§ Exercise: Go over the data below line by line, and state how many lines contain the string "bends". Give the number only.

"""

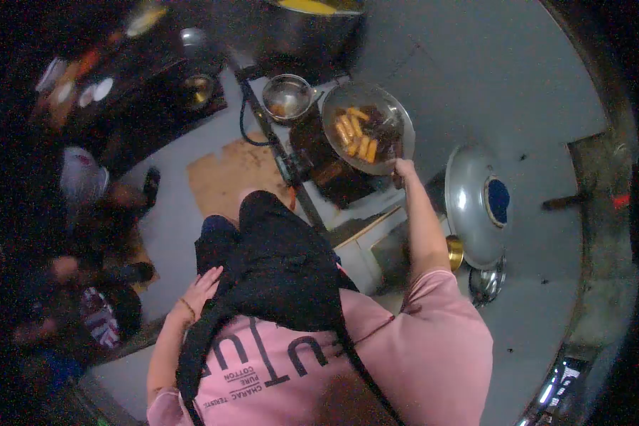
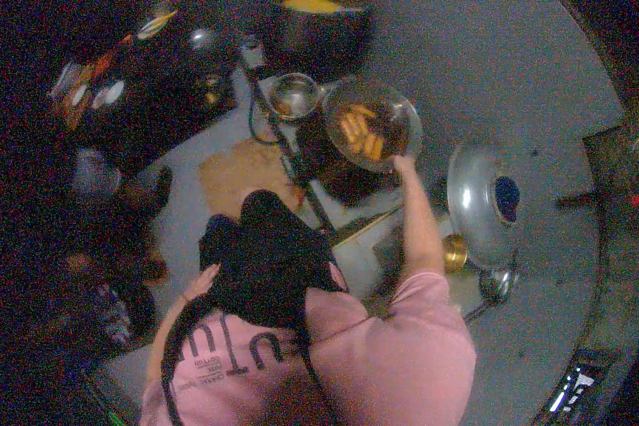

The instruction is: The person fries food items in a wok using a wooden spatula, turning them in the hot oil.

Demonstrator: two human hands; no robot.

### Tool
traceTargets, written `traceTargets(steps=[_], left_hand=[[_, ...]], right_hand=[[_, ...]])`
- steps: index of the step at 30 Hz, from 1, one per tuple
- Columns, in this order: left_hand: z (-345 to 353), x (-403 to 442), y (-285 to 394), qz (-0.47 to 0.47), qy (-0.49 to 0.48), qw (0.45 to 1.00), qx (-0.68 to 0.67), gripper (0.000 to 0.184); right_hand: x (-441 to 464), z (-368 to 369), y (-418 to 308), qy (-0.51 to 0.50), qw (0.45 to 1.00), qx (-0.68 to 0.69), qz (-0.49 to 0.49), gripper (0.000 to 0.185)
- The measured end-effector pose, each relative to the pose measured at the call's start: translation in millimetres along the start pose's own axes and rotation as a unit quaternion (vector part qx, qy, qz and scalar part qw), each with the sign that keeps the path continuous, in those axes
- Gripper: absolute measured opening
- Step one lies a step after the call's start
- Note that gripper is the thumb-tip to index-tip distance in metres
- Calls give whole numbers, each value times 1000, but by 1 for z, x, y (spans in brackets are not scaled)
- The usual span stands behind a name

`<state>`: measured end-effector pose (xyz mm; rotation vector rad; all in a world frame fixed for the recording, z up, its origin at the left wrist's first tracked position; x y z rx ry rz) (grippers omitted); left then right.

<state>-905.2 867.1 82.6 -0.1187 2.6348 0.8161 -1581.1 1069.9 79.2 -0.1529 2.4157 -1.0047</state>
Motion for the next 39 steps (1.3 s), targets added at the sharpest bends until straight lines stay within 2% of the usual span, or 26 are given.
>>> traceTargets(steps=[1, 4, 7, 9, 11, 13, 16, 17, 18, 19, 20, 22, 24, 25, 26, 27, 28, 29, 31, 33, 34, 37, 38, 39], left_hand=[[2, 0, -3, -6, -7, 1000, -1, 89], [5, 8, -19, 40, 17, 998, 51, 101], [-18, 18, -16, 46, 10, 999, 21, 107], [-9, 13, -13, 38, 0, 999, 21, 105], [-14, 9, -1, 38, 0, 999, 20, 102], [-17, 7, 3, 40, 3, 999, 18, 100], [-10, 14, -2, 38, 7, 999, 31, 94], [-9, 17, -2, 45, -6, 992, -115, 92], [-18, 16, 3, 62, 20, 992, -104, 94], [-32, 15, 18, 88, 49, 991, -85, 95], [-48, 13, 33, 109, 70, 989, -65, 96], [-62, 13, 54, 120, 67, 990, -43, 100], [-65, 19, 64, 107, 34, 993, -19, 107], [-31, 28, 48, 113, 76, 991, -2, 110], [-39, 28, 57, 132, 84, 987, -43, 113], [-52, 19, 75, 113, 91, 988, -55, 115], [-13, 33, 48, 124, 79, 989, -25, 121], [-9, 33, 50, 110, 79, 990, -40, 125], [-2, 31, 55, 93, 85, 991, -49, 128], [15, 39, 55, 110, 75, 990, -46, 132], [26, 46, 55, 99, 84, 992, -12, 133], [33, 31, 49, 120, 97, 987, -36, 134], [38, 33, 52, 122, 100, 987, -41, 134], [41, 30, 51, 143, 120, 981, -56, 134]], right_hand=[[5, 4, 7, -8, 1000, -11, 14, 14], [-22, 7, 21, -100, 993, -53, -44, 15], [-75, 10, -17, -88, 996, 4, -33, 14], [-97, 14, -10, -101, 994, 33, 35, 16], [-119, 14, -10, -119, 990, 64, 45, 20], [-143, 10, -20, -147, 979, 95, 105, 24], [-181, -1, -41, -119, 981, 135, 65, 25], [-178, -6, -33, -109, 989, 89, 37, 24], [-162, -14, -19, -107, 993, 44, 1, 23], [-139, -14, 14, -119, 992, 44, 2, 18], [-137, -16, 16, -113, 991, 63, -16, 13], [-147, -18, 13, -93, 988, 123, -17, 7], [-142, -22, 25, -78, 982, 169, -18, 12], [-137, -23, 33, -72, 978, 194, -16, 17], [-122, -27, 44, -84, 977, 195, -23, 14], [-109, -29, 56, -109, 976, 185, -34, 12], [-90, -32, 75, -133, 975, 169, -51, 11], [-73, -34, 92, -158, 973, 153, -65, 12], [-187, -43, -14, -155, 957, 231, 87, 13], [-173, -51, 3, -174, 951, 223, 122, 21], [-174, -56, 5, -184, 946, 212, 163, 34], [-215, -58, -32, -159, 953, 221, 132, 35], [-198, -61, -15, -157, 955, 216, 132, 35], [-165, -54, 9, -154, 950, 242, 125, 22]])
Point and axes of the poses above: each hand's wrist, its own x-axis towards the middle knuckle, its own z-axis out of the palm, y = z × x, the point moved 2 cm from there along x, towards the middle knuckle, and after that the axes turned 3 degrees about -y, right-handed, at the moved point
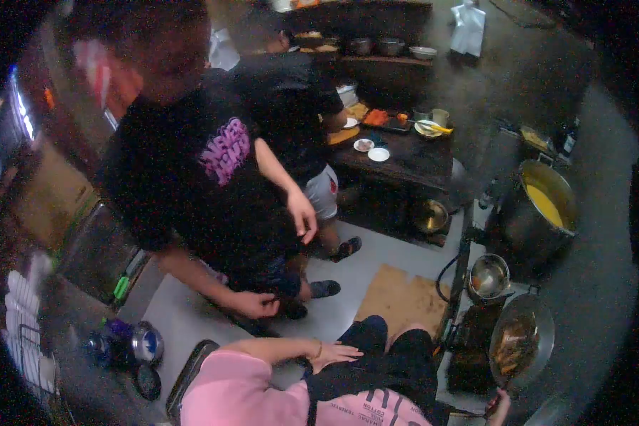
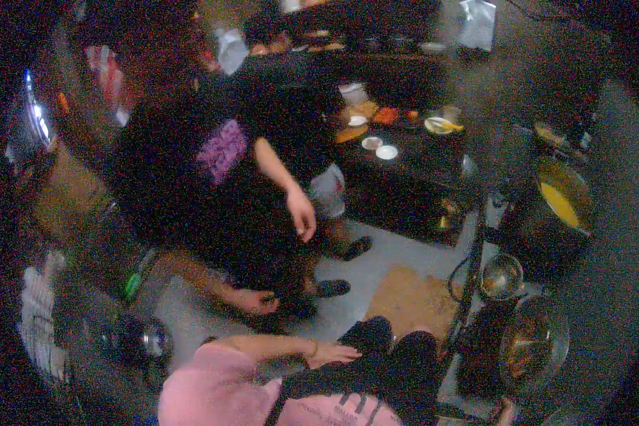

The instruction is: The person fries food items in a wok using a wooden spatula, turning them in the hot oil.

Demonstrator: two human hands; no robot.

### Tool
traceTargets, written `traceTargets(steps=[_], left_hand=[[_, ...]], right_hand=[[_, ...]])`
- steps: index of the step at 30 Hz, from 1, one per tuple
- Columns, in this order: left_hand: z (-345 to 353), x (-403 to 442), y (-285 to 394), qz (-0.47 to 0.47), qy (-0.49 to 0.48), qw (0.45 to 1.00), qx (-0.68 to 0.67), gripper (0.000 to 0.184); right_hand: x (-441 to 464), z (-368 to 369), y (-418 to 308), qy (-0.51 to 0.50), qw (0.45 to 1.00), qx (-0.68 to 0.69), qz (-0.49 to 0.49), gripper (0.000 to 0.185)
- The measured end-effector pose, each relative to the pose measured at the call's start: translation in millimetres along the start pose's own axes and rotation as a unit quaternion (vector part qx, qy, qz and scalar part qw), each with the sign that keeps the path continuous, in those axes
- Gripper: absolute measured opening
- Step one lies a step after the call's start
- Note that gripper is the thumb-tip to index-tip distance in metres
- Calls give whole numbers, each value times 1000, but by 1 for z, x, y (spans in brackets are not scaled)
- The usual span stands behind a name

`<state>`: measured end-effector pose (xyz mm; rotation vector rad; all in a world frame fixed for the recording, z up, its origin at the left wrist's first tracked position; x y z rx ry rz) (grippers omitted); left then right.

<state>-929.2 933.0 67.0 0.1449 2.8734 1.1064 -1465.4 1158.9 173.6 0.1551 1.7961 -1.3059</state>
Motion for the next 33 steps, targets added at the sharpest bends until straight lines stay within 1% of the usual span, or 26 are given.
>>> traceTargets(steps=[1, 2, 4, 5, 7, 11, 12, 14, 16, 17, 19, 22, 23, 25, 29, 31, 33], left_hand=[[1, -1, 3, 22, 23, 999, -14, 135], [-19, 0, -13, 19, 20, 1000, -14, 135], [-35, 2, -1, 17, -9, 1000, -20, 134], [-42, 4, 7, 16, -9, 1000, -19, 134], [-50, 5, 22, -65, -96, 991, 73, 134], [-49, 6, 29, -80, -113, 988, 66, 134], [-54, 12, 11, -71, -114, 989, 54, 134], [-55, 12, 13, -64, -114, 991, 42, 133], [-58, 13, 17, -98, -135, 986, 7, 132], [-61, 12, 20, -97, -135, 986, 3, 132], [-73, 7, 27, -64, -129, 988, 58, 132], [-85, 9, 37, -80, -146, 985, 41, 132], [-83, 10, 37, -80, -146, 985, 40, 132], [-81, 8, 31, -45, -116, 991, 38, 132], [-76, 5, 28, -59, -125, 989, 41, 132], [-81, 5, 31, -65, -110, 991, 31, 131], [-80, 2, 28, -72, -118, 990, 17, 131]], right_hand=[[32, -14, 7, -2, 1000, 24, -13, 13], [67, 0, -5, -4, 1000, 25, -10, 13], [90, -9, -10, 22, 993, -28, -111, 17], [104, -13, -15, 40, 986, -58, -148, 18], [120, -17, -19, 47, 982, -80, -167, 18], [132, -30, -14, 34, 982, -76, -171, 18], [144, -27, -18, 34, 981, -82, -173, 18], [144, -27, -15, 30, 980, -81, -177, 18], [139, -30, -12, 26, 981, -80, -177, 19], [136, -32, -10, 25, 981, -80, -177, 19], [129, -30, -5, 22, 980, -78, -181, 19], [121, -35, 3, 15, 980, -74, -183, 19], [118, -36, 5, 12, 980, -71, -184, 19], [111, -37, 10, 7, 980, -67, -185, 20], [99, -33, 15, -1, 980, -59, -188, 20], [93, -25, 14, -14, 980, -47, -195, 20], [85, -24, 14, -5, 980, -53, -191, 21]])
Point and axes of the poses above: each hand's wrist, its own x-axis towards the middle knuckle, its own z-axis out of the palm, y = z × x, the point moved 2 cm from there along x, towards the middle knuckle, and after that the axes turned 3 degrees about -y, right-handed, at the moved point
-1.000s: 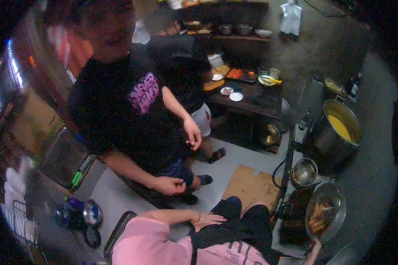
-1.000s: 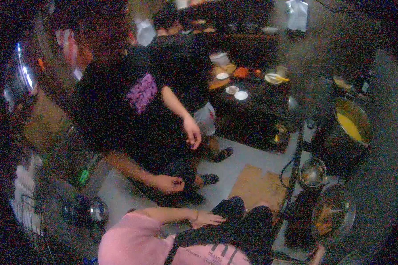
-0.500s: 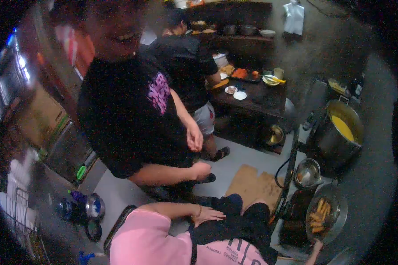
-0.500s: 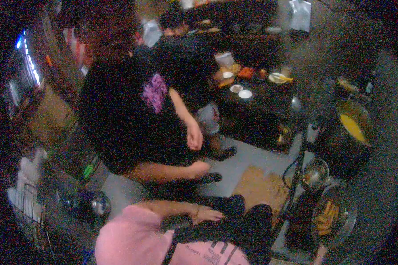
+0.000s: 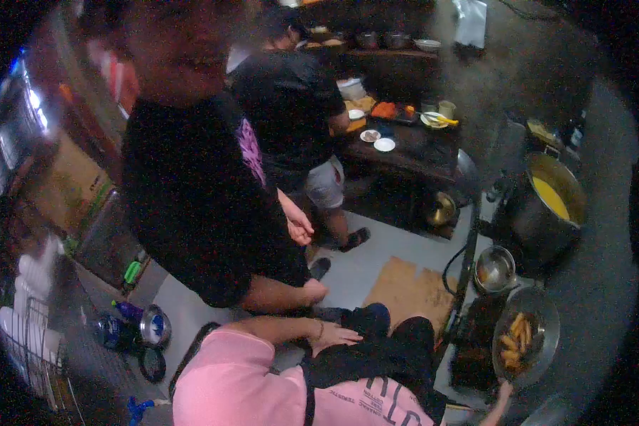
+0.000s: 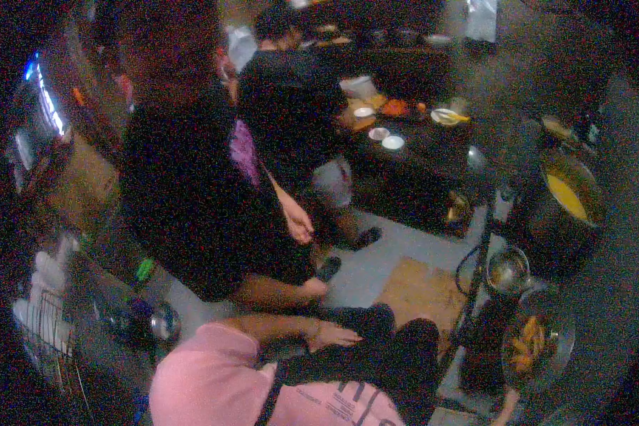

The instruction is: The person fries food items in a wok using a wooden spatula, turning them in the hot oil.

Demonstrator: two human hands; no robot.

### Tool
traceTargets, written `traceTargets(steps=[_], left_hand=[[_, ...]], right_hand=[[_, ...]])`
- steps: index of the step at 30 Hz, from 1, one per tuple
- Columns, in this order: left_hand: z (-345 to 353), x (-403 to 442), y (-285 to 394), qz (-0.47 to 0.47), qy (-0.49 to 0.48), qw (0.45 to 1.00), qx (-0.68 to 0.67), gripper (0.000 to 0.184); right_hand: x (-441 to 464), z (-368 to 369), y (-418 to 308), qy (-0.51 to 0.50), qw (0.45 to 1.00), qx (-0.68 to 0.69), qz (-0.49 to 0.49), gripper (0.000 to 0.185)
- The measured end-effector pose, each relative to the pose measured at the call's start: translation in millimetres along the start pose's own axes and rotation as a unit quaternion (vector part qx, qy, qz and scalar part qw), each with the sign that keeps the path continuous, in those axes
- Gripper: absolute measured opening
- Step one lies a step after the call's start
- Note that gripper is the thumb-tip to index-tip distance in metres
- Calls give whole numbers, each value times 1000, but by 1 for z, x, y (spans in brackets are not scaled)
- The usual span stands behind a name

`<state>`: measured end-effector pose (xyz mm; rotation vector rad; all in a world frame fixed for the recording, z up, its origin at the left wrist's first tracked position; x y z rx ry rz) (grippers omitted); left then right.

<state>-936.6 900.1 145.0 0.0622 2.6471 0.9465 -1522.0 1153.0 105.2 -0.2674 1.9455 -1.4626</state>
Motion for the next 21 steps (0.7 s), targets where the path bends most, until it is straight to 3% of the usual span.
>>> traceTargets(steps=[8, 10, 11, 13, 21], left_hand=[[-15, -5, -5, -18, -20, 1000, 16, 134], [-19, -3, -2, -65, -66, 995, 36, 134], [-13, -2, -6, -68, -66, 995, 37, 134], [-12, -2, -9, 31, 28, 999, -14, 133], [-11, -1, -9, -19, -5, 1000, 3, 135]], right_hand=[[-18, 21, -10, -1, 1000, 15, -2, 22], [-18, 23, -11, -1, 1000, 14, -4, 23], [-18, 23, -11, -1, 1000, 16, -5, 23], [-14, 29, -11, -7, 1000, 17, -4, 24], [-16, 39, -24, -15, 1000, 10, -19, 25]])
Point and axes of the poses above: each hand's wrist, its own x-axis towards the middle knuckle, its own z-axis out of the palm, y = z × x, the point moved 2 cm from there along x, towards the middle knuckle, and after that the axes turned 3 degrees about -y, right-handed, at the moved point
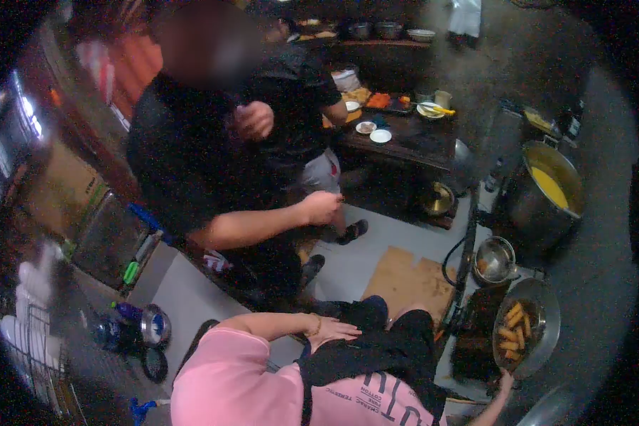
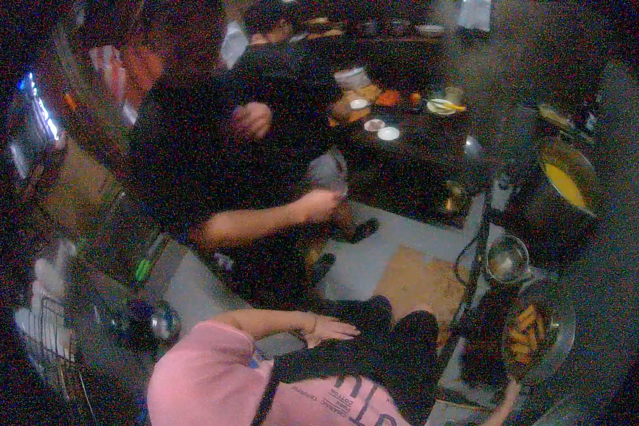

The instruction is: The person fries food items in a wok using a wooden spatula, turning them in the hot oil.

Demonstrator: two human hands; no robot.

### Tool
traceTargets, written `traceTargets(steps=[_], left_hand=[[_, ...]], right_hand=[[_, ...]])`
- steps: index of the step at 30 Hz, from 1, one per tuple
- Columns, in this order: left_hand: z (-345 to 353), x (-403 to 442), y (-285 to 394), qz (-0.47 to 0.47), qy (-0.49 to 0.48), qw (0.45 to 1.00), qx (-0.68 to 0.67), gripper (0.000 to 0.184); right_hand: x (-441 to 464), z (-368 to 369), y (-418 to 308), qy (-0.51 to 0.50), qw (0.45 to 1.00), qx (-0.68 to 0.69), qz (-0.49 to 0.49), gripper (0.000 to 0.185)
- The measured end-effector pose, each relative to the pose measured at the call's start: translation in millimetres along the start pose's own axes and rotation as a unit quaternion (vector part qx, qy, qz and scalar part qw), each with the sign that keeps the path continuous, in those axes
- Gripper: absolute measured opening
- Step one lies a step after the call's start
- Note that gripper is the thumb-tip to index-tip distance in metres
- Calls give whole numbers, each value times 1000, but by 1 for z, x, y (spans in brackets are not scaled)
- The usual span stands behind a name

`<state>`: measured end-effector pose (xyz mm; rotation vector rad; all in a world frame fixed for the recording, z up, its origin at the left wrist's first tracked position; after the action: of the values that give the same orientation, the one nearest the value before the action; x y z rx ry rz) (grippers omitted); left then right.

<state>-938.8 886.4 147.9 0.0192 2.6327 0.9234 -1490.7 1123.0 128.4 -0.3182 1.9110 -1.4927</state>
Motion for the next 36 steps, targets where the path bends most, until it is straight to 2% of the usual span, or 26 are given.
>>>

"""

§ Reply: 4